II – Sur les demandes accessoires
Aux termes de l’article 696 du code de procédure civile, la partie perdante est condamnée aux dépens, à moins que le juge, par décision motivée, n’en mette la totalité ou une fraction à la charge d’une autre partie.
L’article 695. 6° du même code précise que les émoluments des officiers publics ou ministériels entrent dans l’assiette des dépens.
La SAS La Saladerie Restaurant Big M qui sucombe à l’instance en supportera les dépens en ce compris les commandements de payer.
Il apparaît inéquitable de laisser à la charge de Mme [I] [K] les frais irrépétibles de l’instance. La demande de la requérante doit cependant être réduite à de plus justes proportions. Dès lors, il convient de condamner La SAS La Saladerie Restaurant Big M à lui payer la somme de 1 500 euros en application de l’article 700 du code de procédure civile.

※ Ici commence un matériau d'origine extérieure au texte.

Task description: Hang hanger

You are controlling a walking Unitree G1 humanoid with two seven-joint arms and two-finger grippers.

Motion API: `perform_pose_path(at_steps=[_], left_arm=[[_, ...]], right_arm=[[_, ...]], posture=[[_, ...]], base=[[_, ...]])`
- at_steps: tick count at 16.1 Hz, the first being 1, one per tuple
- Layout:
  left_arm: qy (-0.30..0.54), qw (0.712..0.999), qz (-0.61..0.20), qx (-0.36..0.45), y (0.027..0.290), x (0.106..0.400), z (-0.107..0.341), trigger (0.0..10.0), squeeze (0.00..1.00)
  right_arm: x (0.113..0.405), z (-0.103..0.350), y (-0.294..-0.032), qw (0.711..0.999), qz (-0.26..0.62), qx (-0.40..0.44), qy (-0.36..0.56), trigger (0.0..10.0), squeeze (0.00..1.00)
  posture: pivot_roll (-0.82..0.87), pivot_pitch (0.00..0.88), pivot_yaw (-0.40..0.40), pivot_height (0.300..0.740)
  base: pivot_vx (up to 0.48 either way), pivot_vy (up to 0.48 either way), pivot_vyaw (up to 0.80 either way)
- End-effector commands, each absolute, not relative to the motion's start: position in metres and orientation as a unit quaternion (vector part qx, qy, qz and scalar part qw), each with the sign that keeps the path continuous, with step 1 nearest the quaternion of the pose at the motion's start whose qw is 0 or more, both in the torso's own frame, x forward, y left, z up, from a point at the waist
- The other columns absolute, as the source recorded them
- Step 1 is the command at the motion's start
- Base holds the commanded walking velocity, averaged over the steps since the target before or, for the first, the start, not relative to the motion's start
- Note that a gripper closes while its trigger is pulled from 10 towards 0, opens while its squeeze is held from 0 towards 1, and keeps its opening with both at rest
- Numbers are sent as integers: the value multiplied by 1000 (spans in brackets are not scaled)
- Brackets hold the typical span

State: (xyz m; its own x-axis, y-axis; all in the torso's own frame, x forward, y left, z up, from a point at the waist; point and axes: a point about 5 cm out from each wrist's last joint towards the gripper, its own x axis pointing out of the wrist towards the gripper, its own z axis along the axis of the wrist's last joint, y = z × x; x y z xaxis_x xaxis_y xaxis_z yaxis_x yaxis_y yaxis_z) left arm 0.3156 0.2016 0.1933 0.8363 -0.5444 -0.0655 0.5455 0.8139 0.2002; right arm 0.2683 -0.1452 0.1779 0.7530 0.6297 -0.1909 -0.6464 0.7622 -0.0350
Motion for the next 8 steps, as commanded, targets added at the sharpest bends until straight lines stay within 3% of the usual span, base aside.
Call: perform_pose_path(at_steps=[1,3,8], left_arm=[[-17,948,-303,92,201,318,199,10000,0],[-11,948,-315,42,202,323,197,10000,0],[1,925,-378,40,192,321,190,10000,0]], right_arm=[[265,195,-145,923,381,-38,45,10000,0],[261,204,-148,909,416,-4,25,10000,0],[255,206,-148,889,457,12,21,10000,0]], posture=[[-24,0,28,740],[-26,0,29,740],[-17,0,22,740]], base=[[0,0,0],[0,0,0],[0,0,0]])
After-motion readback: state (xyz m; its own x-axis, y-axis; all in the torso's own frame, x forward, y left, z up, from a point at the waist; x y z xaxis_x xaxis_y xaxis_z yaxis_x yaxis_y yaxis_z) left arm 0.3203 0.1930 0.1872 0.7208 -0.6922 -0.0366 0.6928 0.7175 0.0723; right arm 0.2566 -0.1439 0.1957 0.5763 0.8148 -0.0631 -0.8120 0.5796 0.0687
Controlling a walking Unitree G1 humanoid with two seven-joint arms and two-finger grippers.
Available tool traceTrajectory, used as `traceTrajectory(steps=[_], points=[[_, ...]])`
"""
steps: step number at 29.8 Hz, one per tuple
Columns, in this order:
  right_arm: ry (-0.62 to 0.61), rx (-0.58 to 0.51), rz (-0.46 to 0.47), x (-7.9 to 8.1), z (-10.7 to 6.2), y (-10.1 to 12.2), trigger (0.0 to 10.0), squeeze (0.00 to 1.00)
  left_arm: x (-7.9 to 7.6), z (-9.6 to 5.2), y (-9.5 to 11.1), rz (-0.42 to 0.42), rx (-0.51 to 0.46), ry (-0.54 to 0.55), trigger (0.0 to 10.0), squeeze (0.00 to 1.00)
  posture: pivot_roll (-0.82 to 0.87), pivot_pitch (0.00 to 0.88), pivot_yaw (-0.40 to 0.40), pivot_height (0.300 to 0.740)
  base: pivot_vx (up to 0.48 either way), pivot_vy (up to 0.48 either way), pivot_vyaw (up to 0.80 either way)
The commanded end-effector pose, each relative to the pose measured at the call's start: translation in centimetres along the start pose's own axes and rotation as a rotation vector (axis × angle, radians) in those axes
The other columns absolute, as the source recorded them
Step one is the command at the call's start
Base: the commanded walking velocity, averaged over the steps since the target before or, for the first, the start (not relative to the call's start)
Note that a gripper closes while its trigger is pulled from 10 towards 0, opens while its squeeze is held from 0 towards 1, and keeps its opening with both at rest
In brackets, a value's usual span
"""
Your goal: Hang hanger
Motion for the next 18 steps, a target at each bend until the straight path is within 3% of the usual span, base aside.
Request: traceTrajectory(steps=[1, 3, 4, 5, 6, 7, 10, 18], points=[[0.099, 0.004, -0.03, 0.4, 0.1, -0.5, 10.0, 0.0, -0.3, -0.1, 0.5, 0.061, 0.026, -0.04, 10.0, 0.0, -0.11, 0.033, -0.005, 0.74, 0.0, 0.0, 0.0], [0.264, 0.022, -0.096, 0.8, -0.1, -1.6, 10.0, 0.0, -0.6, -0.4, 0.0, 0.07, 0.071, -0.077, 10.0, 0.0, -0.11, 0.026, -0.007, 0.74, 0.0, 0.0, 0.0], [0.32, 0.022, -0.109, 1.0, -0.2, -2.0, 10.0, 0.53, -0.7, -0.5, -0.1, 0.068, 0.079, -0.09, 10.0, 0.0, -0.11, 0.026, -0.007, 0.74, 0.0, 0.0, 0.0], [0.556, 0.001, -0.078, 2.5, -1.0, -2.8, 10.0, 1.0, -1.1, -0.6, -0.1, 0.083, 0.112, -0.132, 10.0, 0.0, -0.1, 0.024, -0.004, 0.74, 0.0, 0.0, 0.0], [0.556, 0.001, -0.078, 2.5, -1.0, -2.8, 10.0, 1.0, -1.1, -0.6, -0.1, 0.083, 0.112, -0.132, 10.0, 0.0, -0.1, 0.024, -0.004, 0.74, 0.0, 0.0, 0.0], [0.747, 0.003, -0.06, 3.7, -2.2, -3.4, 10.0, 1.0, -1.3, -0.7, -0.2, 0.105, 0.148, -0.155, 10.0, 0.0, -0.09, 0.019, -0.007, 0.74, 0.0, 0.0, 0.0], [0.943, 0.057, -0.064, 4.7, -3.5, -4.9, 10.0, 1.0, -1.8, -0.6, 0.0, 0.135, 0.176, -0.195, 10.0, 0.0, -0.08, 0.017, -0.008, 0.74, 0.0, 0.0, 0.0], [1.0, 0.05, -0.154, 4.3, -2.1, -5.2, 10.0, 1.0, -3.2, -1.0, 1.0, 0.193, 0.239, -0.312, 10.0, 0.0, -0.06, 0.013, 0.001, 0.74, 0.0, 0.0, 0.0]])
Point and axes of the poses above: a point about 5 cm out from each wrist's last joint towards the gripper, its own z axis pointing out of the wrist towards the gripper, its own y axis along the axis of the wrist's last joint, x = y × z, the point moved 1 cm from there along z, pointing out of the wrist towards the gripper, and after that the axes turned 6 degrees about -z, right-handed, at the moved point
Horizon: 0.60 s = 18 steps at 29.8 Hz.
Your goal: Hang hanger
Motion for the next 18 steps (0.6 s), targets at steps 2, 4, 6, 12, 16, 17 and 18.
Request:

Il convient de rappeler que l’exécution provisoire du présent jugement est de droit.
PAR CES MOTIFS
Le tribunal statuant après débats tenus en audience publique, par jugement contradictoire rendu en premier ressort et mis à disposition au greffe de la juridiction:
— Prononce la résiliation judiciaire du contrat de bail commercial liant Mme [I] [K] à la SAS La Saladerie Restaurant Big M à compter du 26 mars 2024 ;
— Ordonne l’expulsion de la SAS La Saladerie Restaurant Big M et de tout occupant de son chef, avec au besoin l’assistance d’un serrurier et de la force publique dans un délai de 10 jours à compter de la signification du présent jugement ;
— Fixe le montant de l’indemnité d’occupation pour la période allant du 27 mars 2024 à la parfaite libération des lieux, à la somme de 1 632,11 euros réévaluable selon les régles applicables au loyer, charges et accessoires en vertu du contrat de bail et de la législation en vigueur;
— Constate que cette indemnité d’occupation mensuelle ainsi que sa réévaluation, a été versée par La Saladerie Restaurant Big M à Mme [I] [K] à compter du 27 mars 2024 jusqu’au 20 novembre 2025;
— Constate au 20 novembre 2025 l’extinction la dette locative visée au commandement de payer délivré le 26 février 2024 et déboute Mme [I] [K] de sa demande tendant à obtenir la somme de 7 447,01 euros à ce titre;
— Condamne la SAS La Saladerie Restaurant Big M à payer à Mme [I] [K] la somme de 846,54 euros au titre de la clause pénale de 10% applicable au montant de la dette locative arrêtée au 26 février 2024 ;
— Dit que la somme de 1 395 euros versée par la SAS La Saladerie Restaurant Big M à Mme [I] [K] dans le cadre du dépôt de garantie, lui restera acquise à titre de premiers dommages-intérêts ;
— Condamne la SAS La Saladerie Restaurant Big M au paiement des entiers dépens ;
— Condamne la SAS La Saladerie Restaurant Big M à payer à Mme [I] [K] la somme de 1 500 euros au titre des frais irrépétibles;
— Dit n’y avoir lieu à écarter l’exécution provisoire de droit de la présente décision.
Le présent jugement a été signé par Antoine GIUNTINI, Vice-président et par Aurélie VIALLE, Greffière présente lors de sa mise à disposition.